- _Exercise prompt_
Send back all the data below, exactly as given.

◆ ◆ ◆ ◆

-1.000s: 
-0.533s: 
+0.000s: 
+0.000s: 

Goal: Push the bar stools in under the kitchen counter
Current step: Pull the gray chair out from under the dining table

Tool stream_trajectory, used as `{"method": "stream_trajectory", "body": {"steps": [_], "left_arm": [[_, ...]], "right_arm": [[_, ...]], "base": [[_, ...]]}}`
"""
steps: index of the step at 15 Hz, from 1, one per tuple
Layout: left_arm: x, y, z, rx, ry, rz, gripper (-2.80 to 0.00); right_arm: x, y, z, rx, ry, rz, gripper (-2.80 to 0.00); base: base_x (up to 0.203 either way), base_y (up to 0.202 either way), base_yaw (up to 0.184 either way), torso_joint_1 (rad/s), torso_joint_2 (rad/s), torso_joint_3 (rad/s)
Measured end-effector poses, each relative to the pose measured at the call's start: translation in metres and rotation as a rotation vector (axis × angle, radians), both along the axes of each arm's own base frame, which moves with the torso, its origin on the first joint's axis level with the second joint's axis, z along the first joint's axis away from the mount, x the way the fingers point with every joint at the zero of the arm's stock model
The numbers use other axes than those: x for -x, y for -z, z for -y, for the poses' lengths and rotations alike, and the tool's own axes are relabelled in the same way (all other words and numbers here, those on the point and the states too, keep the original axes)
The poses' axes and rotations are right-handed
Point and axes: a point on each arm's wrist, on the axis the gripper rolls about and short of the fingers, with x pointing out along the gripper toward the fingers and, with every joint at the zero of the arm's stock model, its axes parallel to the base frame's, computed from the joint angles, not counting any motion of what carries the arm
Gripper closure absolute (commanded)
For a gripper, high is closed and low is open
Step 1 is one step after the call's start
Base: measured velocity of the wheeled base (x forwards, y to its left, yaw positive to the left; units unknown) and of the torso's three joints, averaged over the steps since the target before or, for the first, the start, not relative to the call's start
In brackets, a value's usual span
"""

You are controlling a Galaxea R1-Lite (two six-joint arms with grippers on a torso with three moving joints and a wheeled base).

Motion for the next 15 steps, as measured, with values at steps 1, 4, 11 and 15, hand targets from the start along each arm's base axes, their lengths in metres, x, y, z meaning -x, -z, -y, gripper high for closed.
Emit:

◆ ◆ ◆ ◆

- _Reply to the exercise_
-1.000s: 
-0.533s: 
+0.000s: 
+0.000s: 

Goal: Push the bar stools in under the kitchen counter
Current step: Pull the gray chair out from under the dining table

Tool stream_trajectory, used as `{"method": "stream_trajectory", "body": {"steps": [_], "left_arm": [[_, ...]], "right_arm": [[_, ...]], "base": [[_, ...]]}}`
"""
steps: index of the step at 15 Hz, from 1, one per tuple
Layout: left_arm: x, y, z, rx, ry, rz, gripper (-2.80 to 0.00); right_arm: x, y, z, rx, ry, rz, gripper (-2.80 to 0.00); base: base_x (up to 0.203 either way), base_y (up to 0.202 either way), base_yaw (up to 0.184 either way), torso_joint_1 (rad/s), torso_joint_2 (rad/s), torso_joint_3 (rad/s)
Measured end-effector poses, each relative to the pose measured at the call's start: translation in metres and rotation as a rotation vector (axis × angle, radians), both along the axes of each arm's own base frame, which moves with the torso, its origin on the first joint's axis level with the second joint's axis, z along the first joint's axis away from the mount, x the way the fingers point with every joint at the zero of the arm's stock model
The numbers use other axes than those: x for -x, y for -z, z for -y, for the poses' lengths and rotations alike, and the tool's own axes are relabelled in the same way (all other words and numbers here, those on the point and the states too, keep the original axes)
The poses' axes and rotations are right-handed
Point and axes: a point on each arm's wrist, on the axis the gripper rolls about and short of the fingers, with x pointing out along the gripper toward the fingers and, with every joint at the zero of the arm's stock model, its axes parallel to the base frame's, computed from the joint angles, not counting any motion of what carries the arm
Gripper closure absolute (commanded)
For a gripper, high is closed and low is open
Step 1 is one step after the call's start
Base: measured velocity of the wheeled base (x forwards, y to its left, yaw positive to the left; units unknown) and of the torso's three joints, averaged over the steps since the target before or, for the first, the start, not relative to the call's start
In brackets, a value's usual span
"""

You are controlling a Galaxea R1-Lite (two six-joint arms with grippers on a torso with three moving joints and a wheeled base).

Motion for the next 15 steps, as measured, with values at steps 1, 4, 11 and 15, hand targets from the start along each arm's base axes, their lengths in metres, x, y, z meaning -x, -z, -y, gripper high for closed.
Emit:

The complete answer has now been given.